Detects the language of a given piece of text.
The package attempts to detect the language of a sample of text by correlating ranked 3-gram frequencies to a table of 3-gram frequencies of known languages.
It implements a version of a technique originally proposed by Cavnar & Trenkle (1994): "N-Gram-Based Text Categorization".
At first, you might want to get a list of supported languages. It can be retrieved by calling getLanguages() on a Text_LanguageDetect object. It returns an array of strings that represent the languages, e.g. array('albanian', 'arabic', 'azeri').

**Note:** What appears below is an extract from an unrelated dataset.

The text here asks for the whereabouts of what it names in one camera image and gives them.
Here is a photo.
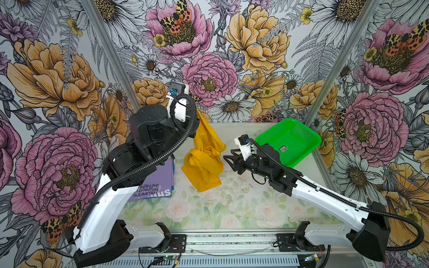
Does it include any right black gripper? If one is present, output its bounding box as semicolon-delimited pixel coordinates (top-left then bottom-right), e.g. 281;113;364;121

To actually detect the language of a piece of text, use the detect() method on the Text_LanguageDetect object. It takes the text as first parameter, and an optional $limit as second parameter, determining how many (likely) languages shall be returned at most. The method returns a sorted array with the languages as key, and their score as value. If no language is detected, an empty array is returned.
To get the most likely language only, use detectSimple() which directly returns the string of the language, or null if none was detected.
Note: To detect the language correctly, the length of the input text should be at least some sentences.
<?php require_once 'Text/LanguageDetect.php'; $l = new Text_LanguageDetect(); echo "Supported languages:\n"; $langs = $l->getLanguages(); if (PEAR::isError($langs)) { die($langs->getMessage()); } sort($langs); echo implode(', ', $langs) . "\n\n"; $text = <<<EOD Hallo! Das ist ein Text in deutscher Sprache. Mal sehen, ob die Klasse erkennt, welche Sprache das hier ist. EOD; $result = $l->detect($text, 4); if (PEAR::isError($result)) { echo $result->getMessage(), "\n"; } else { print_r($result); } ?> |
The above example would give the following output:
Supported languages: albanian, arabic, azeri, bengali, bulgarian, cebuano, croatian, czech, danish, dutch, english, estonian, farsi, finnish, french, german, hausa, hawaiian, hindi, hungarian, icelandic, indonesian, italian, kazakh, kyrgyz, latin, latvian, lithuanian, macedonian, mongolian, nepali, norwegian, pashto, pidgin, polish, portuguese, romanian, russian, serbian, slovak, slovene, somali, spanish, swahili, swedish, tagalog, turkish, ukrainian, urdu, uzbek, vietnamese, welsh Array ( [german] => 0.407037037037 [dutch] => 0.288065843621 [english] => 0.283333333333 [danish] => 0.234526748971 ) |